Data extracted from a collection:
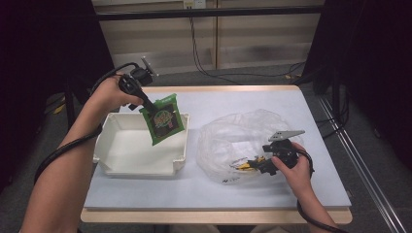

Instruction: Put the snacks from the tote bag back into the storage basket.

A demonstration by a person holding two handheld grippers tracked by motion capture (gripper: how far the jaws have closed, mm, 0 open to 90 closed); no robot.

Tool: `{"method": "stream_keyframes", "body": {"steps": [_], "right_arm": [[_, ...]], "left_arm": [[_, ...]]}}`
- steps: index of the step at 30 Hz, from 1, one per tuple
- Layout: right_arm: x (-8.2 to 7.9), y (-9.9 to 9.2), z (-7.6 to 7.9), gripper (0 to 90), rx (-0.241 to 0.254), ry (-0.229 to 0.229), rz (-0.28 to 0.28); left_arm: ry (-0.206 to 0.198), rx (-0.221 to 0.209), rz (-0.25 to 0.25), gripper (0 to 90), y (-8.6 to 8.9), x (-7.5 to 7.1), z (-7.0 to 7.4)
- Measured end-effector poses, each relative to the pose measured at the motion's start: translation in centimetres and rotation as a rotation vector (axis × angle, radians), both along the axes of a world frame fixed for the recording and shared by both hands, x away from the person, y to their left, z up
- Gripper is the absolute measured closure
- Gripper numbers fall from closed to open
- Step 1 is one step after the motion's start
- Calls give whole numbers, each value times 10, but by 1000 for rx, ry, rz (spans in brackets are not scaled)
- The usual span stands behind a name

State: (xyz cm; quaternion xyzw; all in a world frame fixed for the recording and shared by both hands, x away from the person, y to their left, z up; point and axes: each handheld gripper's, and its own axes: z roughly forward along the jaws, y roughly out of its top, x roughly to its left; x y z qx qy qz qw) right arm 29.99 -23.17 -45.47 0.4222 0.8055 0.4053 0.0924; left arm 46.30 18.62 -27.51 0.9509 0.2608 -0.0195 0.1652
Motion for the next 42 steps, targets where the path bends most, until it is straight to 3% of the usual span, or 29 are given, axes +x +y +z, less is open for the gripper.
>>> {"method": "stream_keyframes", "body": {"steps": [1,2,9,10,14,16,18,20,22,25,28,30,31,33,34,35,42], "right_arm": [[0,0,0,91,0,-1,-1],[0,0,0,91,1,-1,-1],[0,1,0,91,4,3,3],[0,2,0,91,4,1,2],[1,1,-1,91,5,0,1],[1,1,-1,91,3,2,1],[1,1,-2,91,5,3,0],[1,1,-2,91,5,2,2],[1,1,-2,91,5,3,3],[1,1,-2,91,7,8,0],[1,1,-2,91,6,5,3],[0,1,-1,91,7,4,-1],[0,2,-1,91,8,6,1],[0,2,-1,91,5,6,0],[0,2,-1,91,5,6,5],[0,2,-1,91,5,6,5],[0,3,-1,90,6,2,5]], "left_arm": [[-6,29,-22,751,1,1,0],[-16,14,-17,751,2,1,-2],[-5,25,-11,752,3,4,-8],[-14,39,-28,753,3,5,-10],[-13,31,-16,753,1,5,-15],[-13,46,-44,753,1,8,-17],[-13,39,-27,753,0,8,-19],[-17,51,-46,753,0,10,-21],[-11,42,-22,753,-2,9,-23],[-1,50,-41,753,-2,12,-25],[-13,45,-27,753,-3,13,-29],[-4,62,-56,753,-3,16,-29],[-8,50,-34,753,-4,15,-31],[-12,53,-41,753,-4,16,-33],[2,47,-24,753,-4,16,-33],[-3,69,-62,753,-3,19,-33],[-10,56,-52,753,-6,22,-43]]}}
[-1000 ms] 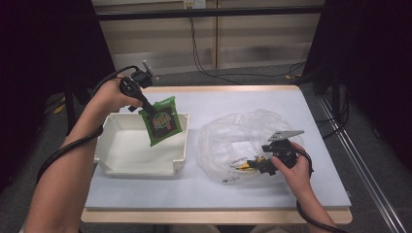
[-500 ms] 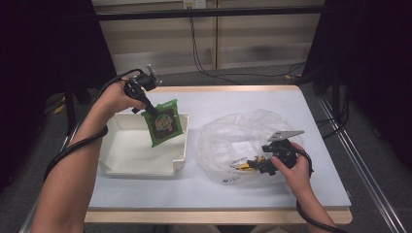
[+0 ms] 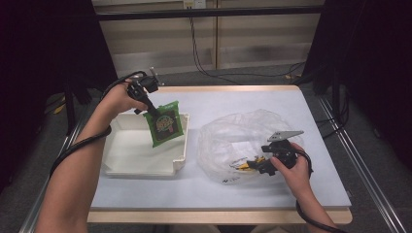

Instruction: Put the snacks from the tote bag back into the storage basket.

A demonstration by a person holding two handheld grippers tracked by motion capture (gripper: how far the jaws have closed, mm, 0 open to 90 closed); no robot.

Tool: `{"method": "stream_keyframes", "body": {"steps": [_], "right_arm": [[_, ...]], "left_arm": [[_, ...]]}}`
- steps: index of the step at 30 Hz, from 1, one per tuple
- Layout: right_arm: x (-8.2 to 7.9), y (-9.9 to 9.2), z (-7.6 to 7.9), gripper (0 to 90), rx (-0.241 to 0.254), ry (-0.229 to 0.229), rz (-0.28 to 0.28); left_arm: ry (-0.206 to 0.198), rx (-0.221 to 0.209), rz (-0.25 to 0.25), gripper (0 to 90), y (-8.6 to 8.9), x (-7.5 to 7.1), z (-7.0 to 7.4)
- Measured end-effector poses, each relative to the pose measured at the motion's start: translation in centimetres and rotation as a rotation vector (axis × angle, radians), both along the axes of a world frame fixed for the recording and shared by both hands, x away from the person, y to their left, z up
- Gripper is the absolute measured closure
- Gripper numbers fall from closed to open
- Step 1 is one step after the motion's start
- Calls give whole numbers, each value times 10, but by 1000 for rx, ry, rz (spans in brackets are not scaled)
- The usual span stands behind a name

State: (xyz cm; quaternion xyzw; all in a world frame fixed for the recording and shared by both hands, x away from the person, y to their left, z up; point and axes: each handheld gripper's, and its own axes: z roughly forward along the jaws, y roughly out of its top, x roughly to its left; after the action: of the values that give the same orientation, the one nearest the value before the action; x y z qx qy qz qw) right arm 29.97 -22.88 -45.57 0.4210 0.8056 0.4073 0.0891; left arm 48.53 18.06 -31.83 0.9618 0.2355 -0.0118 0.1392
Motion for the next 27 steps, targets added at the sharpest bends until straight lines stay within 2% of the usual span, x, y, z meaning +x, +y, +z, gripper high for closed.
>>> {"method": "stream_keyframes", "body": {"steps": [1,2,3,4,5,8,9,10,11,12,13,14,15,17,18,19,20,21,22,23,24,25,27], "right_arm": [[0,0,0,90,1,3,5],[0,0,0,90,2,1,5],[0,0,1,90,2,2,4],[0,0,0,90,3,4,6],[0,0,0,89,1,5,6],[-1,0,0,89,-1,5,2],[-1,0,0,89,-1,5,2],[-1,0,0,90,1,8,0],[-1,-1,0,90,-2,5,3],[-1,0,0,90,-1,10,-3],[-1,0,0,89,-1,12,-2],[-1,0,0,90,-2,11,-2],[-2,0,0,90,-2,11,-3],[-2,-1,0,90,0,11,3],[-2,-1,0,89,-3,10,0],[-2,0,0,89,-2,9,1],[-2,0,0,89,-3,7,3],[-2,0,1,89,-3,6,3],[-2,0,1,89,-3,6,4],[-2,0,0,89,-4,9,3],[-2,0,0,89,-7,5,4],[-2,0,0,89,-6,7,2],[-2,0,-1,89,-10,6,9]], "left_arm": [[14,15,-31,753,0,3,0],[-4,-12,17,752,-1,0,-3],[0,0,-12,752,-1,3,-4],[13,-3,-1,752,-1,4,-4],[-6,-3,2,752,-2,4,-6],[6,-2,-12,752,-3,7,-8],[-4,-8,1,752,-4,6,-10],[10,-1,-19,751,-4,7,-9],[-3,-10,-2,751,-5,6,-12],[11,1,-12,751,-5,7,-11],[-8,-2,-18,751,-6,8,-13],[6,18,-39,751,-6,9,-13],[-9,1,-23,750,-7,9,-15],[2,-2,-12,750,-7,9,-15],[3,3,-24,750,-7,10,-16],[-5,2,-26,749,-7,11,-16],[-19,-9,-7,749,-8,10,-18],[-16,5,-32,749,-8,11,-18],[-19,-4,-14,748,-8,10,-19],[-24,-3,-21,748,-8,11,-19],[-31,-15,-8,748,-9,10,-20],[-39,4,-29,747,-9,11,-20],[-45,11,-36,745,-9,11,-20]]}}
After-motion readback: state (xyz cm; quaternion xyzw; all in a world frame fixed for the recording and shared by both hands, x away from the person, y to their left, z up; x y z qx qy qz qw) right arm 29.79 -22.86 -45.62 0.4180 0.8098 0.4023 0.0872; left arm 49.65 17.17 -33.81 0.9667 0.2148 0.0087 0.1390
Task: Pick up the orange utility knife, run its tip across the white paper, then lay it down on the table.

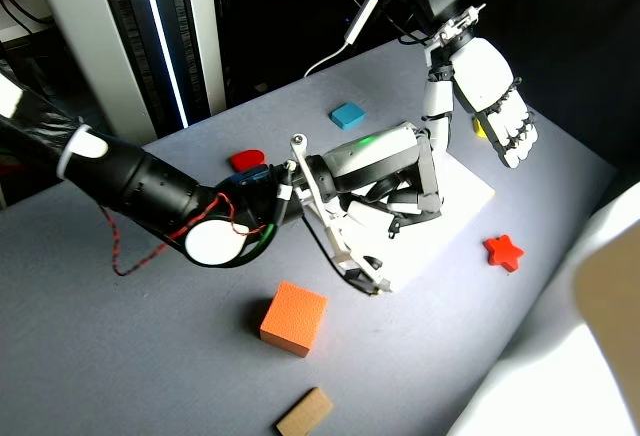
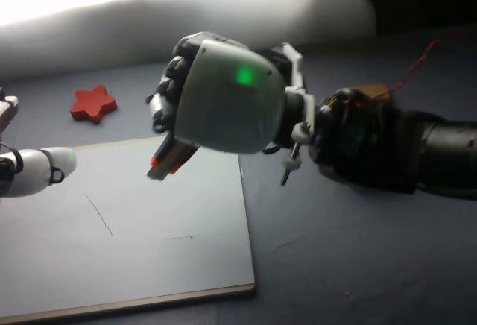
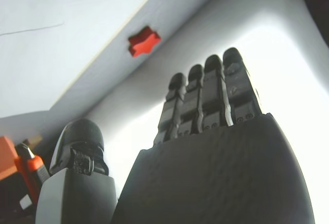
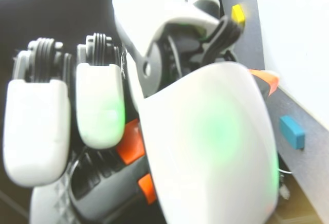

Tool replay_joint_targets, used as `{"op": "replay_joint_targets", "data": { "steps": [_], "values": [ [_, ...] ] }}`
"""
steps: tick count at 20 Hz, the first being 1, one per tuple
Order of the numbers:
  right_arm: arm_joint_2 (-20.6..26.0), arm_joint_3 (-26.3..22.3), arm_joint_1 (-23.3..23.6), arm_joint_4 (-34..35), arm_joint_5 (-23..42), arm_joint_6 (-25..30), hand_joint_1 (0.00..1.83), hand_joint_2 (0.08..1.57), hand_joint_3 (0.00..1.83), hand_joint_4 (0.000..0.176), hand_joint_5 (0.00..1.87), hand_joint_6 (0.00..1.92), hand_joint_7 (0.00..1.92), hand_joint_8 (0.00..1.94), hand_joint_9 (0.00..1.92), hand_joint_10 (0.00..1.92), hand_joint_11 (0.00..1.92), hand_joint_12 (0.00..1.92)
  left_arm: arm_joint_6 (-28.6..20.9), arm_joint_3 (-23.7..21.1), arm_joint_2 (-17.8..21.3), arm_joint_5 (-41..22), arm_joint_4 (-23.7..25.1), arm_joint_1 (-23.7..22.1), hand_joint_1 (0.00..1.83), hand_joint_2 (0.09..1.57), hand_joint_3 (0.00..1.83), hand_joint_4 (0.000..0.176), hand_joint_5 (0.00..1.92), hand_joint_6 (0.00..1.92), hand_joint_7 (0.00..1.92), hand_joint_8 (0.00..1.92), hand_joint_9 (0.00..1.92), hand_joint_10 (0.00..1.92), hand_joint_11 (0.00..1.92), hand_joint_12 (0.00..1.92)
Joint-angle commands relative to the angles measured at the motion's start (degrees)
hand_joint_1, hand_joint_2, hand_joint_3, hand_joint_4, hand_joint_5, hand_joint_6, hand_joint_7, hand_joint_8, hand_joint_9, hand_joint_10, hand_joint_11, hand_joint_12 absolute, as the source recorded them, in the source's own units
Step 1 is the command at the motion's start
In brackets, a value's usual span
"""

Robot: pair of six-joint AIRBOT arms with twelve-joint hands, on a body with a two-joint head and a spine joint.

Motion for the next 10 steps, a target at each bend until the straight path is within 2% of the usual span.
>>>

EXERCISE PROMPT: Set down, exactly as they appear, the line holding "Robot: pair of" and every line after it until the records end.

OUTPUT BELOW:
Robot: pair of six-joint AIRBOT arms with twelve-joint hands, on a body with a two-joint head and a spine joint.

Motion for the next 10 steps, a target at each bend until the straight path is within 2% of the usual span.
>>>

This exercise requires no further work.